Im Mittelpunkt dieser Montage steht die Verknüpfung. Die Verknüpfung der einzelnen Folgen kann durch die Handlung motiviert sein, oder durch assoziative und thematische Kopplungen. Hierbei gibt es eine Gleichberechtigung aller Stimuli (akustische, visuelle, olfaktorische, taktile). Eisenstein nennt diese Montageart daher auch „Kunst der Kopplung“, die einzelne Bilder nacheinander demonstriert. Durch die Kopplungen und Anhäufungen entstehen Assoziationsketten und Assoziationen im Zuschauer, die einen stärkeren Effekt haben, als das Geschehen direkt zu zeigen. Eisenstein setzt bei seiner Montage auf Kontrapunkte. Ein Beispiel dafür ist die Szene aus dem Film „Streik“: Es werden laufende Arbeiter gezeigt die von Soldaten hingerichtet werden sollen, dies wird jedoch mit einer Szene aus einem Schlachthof zwischengeschnitten, sodass der Zuschauer nicht sieht wie die Menschen hingerichtet werden, sondern nur die Kuh am Schlachthof. Laut Eisenstein ist diese assoziative Kopplung viel stärker. Die Attraktionsmontage verfolgt das Reiz­-Reaktion Prinzip. Der Zuschauer bekommt Bilder, die logisch aneinandergereiht werden müssen und muss auf diese dann reagieren, die Assoziationen zusammenfügen. So wird der Zuschauer zu einem Schöpfer und bleibt nicht nur Rezipient. Eisenstein zeigt nicht das Ganze, sondern nur Hinweise oder einen Teil. Die Information „Mann ist im See ertrunken“ wird nicht direkt gezeigt, Eisenstein zeigt beispielsweise einen Gegenstand am Ufer, der dem Mann gehört hat. Diese Bilder wirken laut Eisenstein stärker und erzeugen einen maximalen Effekt.

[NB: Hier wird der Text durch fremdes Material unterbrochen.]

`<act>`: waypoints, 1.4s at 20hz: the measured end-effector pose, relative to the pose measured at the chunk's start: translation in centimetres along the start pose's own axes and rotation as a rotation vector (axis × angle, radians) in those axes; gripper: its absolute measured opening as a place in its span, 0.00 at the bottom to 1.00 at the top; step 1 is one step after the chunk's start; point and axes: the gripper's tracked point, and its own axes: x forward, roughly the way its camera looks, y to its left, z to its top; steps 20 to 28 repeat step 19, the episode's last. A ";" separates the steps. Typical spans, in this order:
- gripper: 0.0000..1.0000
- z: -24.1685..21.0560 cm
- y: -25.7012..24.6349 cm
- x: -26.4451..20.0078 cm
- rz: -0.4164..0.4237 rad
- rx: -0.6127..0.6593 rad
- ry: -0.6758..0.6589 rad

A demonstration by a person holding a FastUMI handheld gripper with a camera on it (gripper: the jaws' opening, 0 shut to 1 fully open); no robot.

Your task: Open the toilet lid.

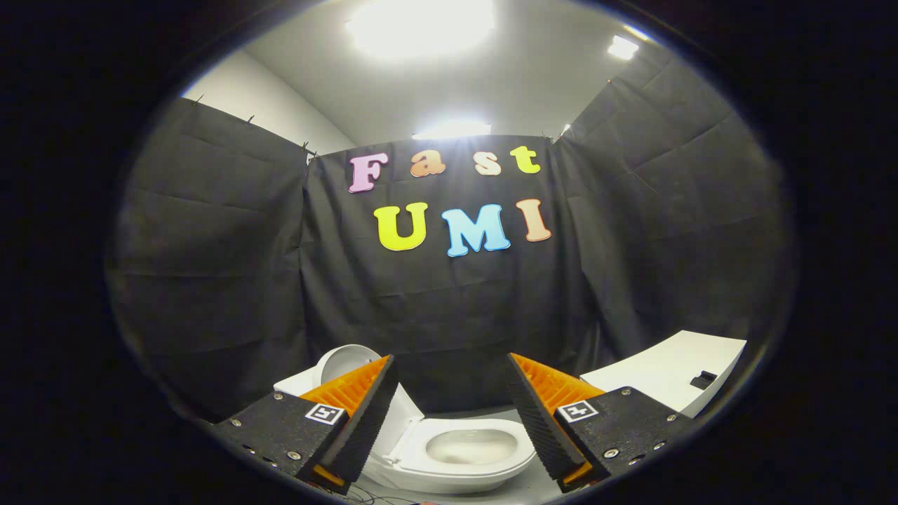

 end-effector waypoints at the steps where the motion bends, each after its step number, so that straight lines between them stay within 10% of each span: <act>1: 0.94 -0.1 0.0 0.0 -0.002 0.002 0.004; 28: 0.94 0.2 0.1 -0.5 0.009 0.050 0.009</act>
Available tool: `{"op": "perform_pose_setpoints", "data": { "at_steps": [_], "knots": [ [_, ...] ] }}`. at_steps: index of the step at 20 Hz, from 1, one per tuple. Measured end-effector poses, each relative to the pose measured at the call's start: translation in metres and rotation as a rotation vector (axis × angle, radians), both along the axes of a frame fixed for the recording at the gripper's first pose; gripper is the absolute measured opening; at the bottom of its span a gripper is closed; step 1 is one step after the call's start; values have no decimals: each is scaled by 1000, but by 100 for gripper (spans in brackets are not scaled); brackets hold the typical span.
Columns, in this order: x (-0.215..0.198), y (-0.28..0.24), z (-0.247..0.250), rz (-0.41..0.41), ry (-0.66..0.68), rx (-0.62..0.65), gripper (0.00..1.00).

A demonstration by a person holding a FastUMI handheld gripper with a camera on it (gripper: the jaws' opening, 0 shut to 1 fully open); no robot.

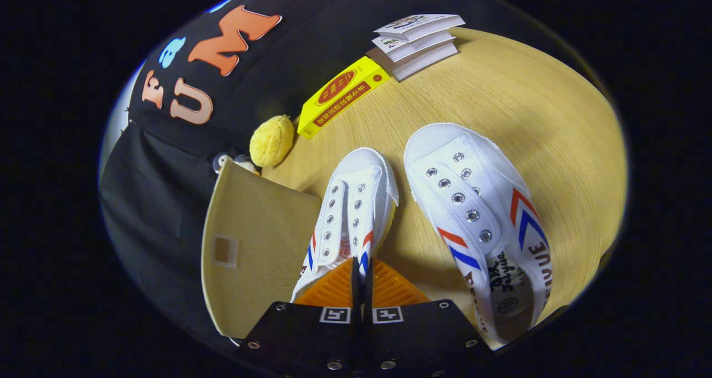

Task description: Open the storage box then place both shoes into the box .Put the left shoe in first, then the right shoe, with the right side of both shoes facing outward in a uniform manner.

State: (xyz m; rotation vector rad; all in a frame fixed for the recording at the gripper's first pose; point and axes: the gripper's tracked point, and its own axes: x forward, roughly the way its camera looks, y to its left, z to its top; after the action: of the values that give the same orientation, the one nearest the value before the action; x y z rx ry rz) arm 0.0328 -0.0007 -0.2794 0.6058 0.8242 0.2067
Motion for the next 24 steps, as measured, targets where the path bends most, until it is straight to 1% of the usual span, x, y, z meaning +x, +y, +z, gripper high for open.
{"op": "perform_pose_setpoints", "data": {
  "at_steps": [3, 8, 11, 14, 17, 19, 24],
  "knots": [
    [1, 7, 36, 6, -49, 36, 0],
    [-3, 17, 114, 35, -146, -5, 0],
    [-10, 40, 157, 69, -210, -17, 0],
    [-16, 78, 184, 112, -238, -26, 0],
    [-23, 125, 179, 156, -230, -46, 0],
    [-26, 156, 162, 182, -198, -25, 0],
    [-28, 211, 111, 201, -130, -29, 0]
  ]
}}
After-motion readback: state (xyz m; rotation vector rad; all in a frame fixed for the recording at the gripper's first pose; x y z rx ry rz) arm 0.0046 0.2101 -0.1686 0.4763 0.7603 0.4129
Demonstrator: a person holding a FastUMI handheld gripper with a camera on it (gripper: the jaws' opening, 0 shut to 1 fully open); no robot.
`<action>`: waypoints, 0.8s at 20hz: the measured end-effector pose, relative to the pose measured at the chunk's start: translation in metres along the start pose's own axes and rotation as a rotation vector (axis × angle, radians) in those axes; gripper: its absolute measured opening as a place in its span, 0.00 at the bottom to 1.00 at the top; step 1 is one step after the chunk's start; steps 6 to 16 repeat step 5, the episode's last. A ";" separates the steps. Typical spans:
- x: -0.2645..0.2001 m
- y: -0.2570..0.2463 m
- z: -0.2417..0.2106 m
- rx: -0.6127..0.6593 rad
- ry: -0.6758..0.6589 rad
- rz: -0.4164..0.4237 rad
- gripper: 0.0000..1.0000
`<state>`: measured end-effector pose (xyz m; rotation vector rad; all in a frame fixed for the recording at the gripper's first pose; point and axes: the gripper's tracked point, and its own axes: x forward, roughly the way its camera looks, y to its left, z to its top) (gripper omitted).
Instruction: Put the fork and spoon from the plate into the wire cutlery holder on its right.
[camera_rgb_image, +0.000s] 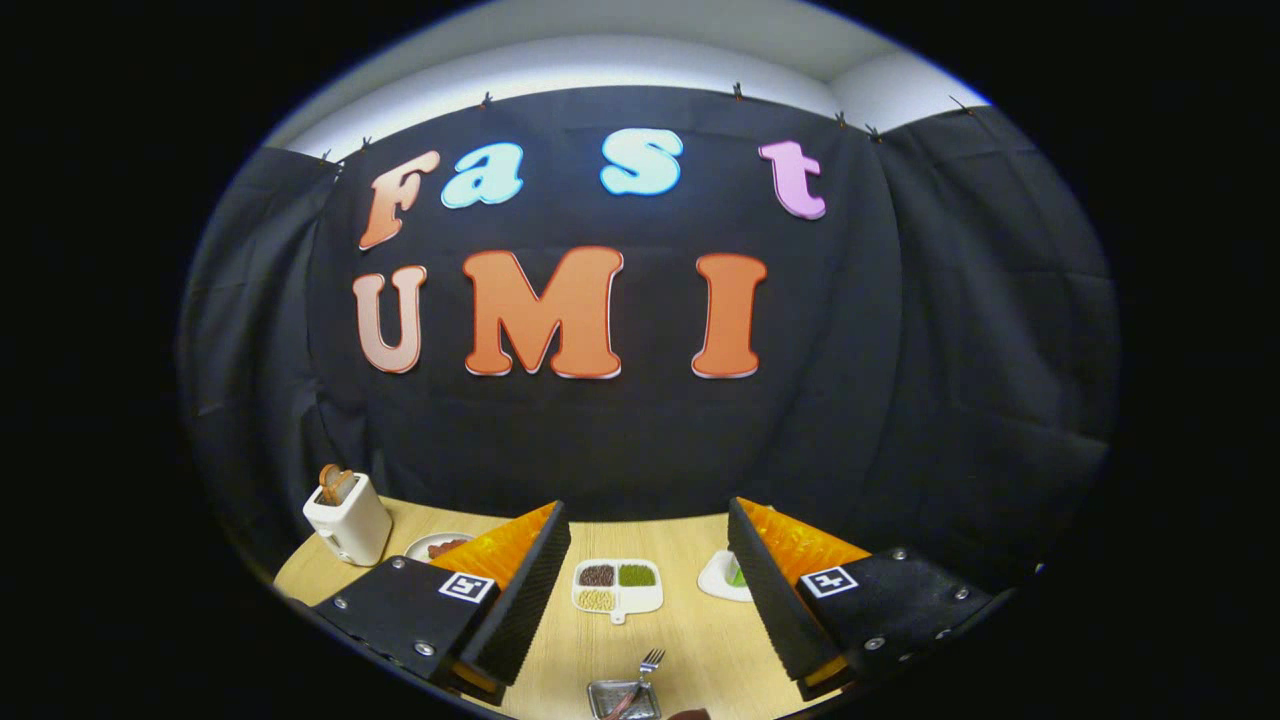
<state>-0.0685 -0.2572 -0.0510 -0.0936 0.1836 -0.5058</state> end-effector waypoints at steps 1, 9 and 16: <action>-0.003 0.000 0.011 -0.011 -0.053 -0.006 0.97; -0.020 0.001 0.048 -0.004 -0.232 -0.009 0.96; -0.020 0.001 0.048 -0.004 -0.232 -0.009 0.96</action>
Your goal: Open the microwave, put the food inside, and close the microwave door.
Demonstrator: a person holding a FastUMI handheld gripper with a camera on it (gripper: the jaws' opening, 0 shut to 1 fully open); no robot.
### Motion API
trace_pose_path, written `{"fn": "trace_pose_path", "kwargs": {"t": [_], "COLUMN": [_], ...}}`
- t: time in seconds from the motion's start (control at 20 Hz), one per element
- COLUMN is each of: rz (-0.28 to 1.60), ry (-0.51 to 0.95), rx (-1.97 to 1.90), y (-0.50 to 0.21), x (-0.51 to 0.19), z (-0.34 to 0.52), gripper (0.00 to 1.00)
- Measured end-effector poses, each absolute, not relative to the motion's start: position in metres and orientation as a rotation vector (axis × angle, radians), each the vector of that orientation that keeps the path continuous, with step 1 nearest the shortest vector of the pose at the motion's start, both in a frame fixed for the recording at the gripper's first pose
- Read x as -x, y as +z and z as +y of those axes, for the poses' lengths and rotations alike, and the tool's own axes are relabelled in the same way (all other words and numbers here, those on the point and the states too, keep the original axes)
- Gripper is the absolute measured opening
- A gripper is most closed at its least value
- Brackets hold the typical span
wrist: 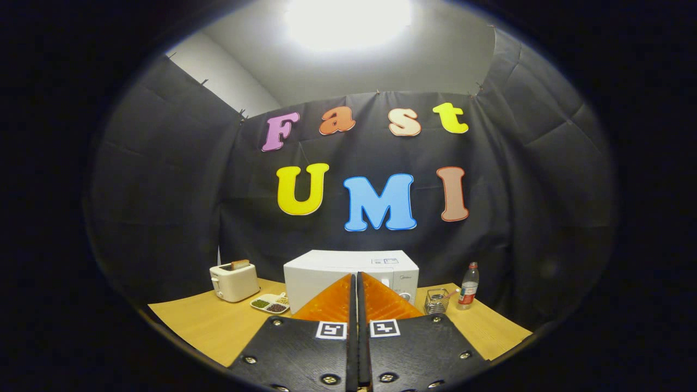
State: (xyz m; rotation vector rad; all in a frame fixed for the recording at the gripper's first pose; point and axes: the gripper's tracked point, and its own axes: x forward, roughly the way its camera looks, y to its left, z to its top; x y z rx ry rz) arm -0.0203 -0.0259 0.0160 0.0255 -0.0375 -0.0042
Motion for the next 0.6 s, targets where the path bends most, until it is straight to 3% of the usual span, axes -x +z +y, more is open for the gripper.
{"fn": "trace_pose_path", "kwargs": {"t": [0.2,0.6], "rz": [-0.038,-0.045], "ry": [-0.064,-0.044], "rx": [-0.001,-0.003], "y": [0.023,0.026], "x": [0.035,0.039], "z": [-0.027,-0.017], "gripper": [0.99,0.97]}}
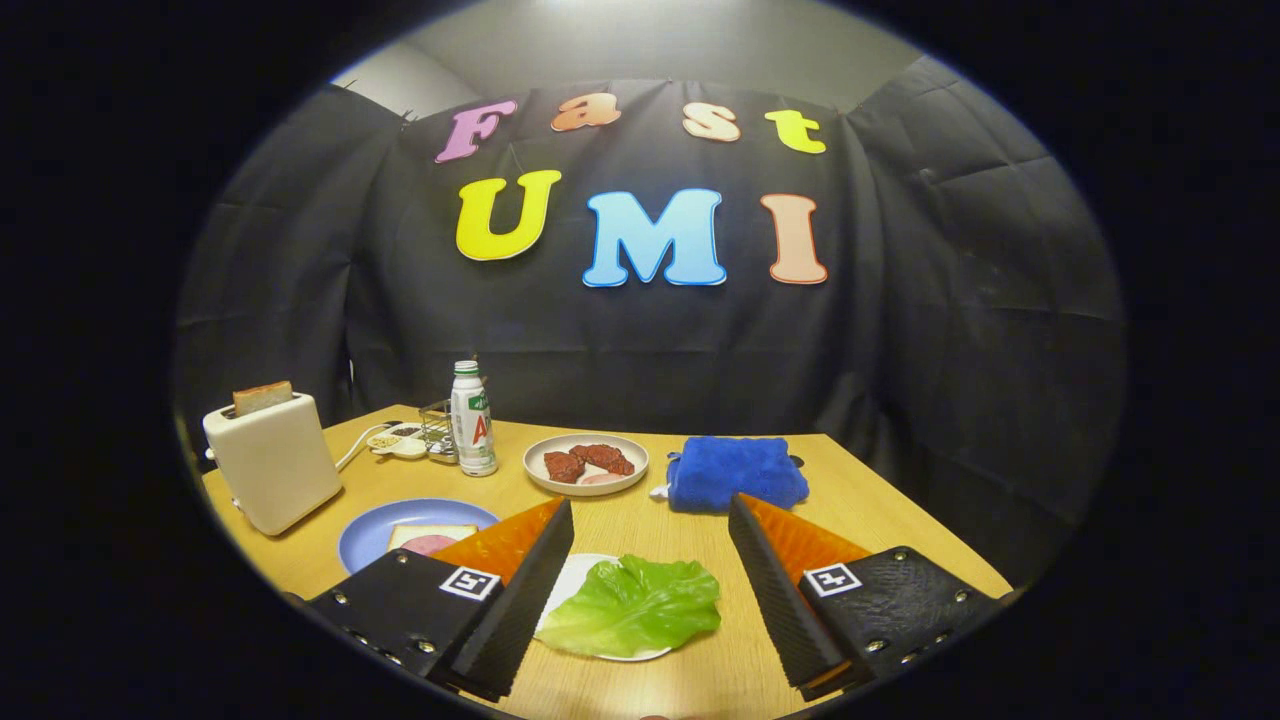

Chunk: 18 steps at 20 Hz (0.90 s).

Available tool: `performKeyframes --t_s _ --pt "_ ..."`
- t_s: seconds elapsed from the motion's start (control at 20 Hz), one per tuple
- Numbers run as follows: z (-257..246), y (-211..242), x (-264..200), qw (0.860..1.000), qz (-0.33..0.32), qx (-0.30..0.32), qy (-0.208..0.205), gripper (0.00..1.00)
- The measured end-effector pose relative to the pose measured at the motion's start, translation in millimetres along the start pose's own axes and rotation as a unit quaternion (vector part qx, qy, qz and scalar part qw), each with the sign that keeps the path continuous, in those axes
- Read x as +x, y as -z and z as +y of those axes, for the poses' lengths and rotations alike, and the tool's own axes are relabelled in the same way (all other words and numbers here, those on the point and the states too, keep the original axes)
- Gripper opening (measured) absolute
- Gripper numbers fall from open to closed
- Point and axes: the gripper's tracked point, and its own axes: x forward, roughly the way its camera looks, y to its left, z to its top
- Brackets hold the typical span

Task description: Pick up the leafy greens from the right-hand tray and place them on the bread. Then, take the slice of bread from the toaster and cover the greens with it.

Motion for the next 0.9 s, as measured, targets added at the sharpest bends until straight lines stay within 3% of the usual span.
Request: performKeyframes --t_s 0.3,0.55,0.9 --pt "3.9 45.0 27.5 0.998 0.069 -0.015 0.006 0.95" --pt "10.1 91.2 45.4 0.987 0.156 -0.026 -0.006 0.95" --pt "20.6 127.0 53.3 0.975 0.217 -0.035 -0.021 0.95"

Zusammenfassend ist zu sagen, dass sich die Attraktionsmontage von Techniken aus dem Theater herleitet. Eisenstein will Bilderfolgen erstellen, die meist Kontrapunkte aufweisen und im Zuschauer Erschütterungen und Emotionen hervorrufen. Eisenstein erzeugt Assoziationsketten, die der Zuschauer deuten muss. Die Montage soll logisch sein und den Zuschauer beeinflussen. Die Montagefolge zielt auf eine ganz bestimmte Emotion ab, die im Rezipienten hervorgerufen werden soll. Hierzu ist das Reiz-Reaktion Prinzip von großer Bedeutung. Die Assoziationen sind zu einem gewissen Grad vorherbestimmt und berechnet. Ob die Tiefe der Bilder wirklich immer völlig verstanden wird, ist fraglich. Mathematisch berechenbar ist sie wohl auch nicht. In jedem Fall aber wird der Zuschauer gefordert, er muss aufmerksam sein, logisch denken und die Bilder miteinander verknüpfen, um zu verstehen.

Literaturverzeichnis:
Burgakowa, Oskana: Montagebilder bei Segej Eisenstein. In: Beller, Hans (Hg.): Handbuch der Filmmontage. Praxis und Prinzipien des Filmschnitts. München. 1993. S. 49-77.

Eisenstein, Sergej: Das dynamische Quadrat. Schriften zum Film. Leipzig. Reclam Verlag. 1988.